The opinion of the court was delivered by: Kendall J. Newman United States Magistrate Judge


Presently before the court are defendant County of Yuba's ("County") motions to dismiss plaintiff's Third Amended Complaint and for a more definite statement, filed pursuant to Federal Rules of Civil Procedure 12(b)(6) and 12(e), respectively (Dkt. No. 41).*fn2 Because oral argument would not materially aid the resolution of the pending motions, this matter is submitted on the briefs and record without a hearing. See Fed. R. Civ. P. 78(b); E. Dist. Local Rule 230(g).

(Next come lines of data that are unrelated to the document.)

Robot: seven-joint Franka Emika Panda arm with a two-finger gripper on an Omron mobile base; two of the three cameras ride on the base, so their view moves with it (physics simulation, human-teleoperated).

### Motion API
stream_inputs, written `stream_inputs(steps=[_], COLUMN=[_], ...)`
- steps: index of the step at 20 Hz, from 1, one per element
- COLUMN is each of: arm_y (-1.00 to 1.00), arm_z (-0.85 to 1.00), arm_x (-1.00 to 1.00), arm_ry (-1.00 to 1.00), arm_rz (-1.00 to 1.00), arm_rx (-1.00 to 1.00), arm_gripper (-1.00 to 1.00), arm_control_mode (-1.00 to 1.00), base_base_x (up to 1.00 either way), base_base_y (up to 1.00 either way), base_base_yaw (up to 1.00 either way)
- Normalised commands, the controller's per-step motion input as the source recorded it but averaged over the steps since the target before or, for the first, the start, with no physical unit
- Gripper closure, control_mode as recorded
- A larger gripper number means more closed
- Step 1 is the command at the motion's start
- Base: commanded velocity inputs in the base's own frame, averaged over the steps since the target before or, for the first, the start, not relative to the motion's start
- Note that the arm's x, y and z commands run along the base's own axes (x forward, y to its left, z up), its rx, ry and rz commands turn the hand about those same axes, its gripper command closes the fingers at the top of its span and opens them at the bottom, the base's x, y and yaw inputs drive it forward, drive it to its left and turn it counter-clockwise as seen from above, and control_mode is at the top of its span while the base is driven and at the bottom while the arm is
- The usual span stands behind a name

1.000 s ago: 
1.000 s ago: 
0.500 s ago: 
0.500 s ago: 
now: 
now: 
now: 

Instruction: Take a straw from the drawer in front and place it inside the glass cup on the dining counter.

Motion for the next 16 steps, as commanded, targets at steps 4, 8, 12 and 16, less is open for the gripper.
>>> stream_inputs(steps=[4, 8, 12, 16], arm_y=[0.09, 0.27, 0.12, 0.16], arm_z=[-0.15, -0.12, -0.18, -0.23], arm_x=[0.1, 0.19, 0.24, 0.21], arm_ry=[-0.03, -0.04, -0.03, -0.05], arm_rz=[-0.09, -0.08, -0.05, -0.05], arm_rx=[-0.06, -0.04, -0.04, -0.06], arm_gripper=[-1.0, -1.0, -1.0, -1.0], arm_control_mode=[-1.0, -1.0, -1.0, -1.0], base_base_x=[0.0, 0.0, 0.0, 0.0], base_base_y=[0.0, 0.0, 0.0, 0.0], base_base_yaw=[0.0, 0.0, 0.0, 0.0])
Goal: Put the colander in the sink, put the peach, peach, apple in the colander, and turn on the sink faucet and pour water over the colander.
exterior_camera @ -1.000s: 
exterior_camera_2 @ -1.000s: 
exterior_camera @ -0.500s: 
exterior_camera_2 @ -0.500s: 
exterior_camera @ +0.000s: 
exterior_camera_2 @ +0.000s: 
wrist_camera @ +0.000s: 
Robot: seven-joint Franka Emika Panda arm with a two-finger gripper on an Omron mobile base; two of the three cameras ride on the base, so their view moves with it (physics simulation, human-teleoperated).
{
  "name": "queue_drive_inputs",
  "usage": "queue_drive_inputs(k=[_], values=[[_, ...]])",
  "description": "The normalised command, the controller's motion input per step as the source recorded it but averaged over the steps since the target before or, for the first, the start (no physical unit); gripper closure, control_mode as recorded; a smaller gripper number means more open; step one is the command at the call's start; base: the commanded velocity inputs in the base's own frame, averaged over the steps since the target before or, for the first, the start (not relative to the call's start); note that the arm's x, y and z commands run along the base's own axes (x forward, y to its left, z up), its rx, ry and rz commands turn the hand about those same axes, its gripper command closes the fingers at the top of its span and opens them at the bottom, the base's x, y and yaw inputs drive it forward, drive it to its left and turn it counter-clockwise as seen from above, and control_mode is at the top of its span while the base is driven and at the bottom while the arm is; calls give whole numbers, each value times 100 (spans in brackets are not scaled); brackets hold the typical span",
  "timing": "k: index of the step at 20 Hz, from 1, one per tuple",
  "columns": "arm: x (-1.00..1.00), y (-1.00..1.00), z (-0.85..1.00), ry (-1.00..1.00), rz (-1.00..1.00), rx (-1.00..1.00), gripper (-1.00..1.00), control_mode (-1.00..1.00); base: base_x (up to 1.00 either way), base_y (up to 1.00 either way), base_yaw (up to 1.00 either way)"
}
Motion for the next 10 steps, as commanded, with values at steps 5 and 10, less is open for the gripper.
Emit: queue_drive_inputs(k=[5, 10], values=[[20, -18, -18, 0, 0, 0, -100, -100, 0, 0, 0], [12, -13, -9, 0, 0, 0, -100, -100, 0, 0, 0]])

The undersigned has considered the briefs and appropriate portions of the record in this case and, for the reasons stated below, recommends that the County's motion to dismiss be granted in part and denied in part.

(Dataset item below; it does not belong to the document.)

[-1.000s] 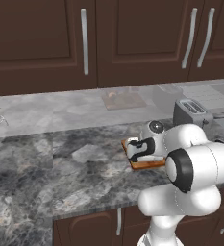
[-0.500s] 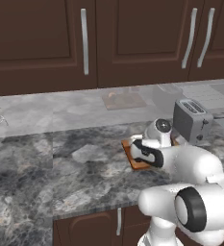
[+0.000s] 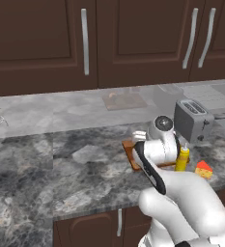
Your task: Retrieve the reheated potato from the microwave, then place the potato, cheese, and condiment on the cutting board.
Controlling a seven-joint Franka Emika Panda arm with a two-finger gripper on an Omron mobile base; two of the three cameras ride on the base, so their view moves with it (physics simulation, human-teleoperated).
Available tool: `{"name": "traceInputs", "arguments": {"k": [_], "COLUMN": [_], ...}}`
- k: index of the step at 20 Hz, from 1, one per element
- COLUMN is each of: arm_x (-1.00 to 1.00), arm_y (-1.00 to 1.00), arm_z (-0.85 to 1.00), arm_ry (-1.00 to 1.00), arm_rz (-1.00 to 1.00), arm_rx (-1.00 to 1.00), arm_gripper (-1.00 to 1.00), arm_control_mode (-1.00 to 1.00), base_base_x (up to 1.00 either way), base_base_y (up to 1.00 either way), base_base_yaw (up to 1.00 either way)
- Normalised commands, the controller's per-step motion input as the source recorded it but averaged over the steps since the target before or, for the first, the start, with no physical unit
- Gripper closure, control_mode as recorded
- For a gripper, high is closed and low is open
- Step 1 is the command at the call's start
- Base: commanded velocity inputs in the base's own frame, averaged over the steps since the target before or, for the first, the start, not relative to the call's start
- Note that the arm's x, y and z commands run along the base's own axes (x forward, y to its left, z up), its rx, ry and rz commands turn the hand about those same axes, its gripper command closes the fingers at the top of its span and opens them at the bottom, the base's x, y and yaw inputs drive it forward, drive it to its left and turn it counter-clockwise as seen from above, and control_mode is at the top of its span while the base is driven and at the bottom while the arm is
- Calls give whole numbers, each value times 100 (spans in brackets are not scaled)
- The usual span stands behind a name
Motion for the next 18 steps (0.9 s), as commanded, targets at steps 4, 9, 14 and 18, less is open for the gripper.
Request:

The undersigned summarily denies the County's motion for a more definite statement because the County did not materially brief the merits of that motion. This is the second time that the County filed a motion for a more definite statement and failed to brief the merits of that motion. (See Order & Findings & Recommendations, Jan. 3, 2012, at 2, Dkt. No. 35.) Contrary to the County's counsel's apparent understanding of Federal Rule of Civil Procedure 12, a motion for a more definite statement is not a "throw away" motion that can simply be tacked onto a motion to dismiss. If the County's counsel again file a motion but materially fail to brief that motion, the court may impose monetary sanctions personally on counsel pursuant to Federal Rule of Civil Procedure 11, 28 U.S.C. § 1927, Local Rule 110, or the inherent power of the court.

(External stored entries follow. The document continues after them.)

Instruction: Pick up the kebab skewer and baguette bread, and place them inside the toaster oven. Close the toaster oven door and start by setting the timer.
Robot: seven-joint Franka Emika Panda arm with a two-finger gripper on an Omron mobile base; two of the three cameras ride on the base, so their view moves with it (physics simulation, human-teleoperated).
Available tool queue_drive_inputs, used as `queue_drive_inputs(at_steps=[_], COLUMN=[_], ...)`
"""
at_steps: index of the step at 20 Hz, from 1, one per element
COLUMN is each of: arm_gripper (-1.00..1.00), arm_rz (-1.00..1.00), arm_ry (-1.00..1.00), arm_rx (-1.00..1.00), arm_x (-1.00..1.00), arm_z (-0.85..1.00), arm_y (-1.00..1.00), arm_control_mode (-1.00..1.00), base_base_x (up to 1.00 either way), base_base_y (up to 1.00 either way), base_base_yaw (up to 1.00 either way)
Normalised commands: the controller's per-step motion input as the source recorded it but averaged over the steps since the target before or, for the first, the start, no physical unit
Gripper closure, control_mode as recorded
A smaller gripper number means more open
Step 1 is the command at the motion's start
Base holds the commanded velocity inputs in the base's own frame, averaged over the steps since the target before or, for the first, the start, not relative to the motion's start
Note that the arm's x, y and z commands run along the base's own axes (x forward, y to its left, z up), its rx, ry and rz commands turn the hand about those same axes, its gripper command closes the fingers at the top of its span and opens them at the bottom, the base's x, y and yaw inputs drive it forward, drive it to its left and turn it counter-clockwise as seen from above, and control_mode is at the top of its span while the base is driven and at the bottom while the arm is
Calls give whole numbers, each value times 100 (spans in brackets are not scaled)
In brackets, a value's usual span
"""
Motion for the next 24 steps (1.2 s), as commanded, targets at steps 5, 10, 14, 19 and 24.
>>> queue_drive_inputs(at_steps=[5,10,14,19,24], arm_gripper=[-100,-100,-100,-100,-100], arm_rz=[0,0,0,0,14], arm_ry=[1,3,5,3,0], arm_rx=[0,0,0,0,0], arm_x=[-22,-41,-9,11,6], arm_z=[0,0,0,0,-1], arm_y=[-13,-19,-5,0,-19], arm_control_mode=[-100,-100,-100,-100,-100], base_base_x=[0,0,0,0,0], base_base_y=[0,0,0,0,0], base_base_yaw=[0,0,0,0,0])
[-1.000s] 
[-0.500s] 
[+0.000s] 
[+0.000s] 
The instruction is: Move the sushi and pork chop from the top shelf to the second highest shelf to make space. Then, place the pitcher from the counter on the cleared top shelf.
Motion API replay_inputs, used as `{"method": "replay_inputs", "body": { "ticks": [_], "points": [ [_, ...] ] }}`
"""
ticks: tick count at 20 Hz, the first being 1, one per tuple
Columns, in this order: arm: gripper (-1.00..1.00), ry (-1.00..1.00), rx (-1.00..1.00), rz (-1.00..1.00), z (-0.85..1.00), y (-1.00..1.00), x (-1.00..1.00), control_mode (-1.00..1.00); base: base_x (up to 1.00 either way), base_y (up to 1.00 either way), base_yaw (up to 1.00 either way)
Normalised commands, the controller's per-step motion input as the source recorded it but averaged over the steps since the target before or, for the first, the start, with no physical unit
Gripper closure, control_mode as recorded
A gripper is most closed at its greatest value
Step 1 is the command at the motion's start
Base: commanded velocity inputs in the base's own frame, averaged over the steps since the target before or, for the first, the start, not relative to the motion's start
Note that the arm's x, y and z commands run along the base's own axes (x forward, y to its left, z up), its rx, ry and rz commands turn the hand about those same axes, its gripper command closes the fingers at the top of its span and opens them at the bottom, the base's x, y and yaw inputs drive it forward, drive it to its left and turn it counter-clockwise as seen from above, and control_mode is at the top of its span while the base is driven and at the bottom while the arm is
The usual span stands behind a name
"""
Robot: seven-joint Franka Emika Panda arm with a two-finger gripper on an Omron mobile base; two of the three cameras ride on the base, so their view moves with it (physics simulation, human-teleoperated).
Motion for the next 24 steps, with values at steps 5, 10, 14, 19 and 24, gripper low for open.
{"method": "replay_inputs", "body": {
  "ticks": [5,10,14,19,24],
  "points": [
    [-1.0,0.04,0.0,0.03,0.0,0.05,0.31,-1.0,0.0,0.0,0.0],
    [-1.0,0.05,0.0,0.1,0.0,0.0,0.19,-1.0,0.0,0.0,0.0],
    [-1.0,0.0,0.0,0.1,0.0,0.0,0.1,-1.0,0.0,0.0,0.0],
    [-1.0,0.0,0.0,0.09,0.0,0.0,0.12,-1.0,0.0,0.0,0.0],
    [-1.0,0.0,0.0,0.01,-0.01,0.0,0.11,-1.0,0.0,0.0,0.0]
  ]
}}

Plaintiff's Third Amended Complaint alleges claims against: (1) Yolanda Fryson,*fn3 who is alleged to be have been a social worker employed by the County in the office of Yuba County Child Protective Services ("Yuba CPS") at all times material to plaintiff's claims; and (2) Yuba CPS, on whose behalf the County has appeared. (See Third Am. Compl. ¶¶ 4-5, 10-13.) Plaintiff's claims arise from an alleged failed blackmail scheme perpetrated by Fryson against plaintiff in September and October of 2008. (See id. ¶¶ 16-20.) In short, plaintiff alleges that Fryson used the color of her office and a badge in an attempt to extort $10,000 from plaintiff on the basis of Fryson's fraudulent assertion that allegations of child molestation and domestic violence had been filed against plaintiff. (See id. ¶¶ 17-18.) Because the allegations in the Third Amended Complaint are consistent with, and expand on, the allegations in the Second Amended Complaint, and because the parties and the court are familiar with the essential allegations at issue, the undesigned does not provide an extensive review of the allegations in the Third Amended Complaint here. The allegations material to the pending motion to dismiss will be discussed below as necessary.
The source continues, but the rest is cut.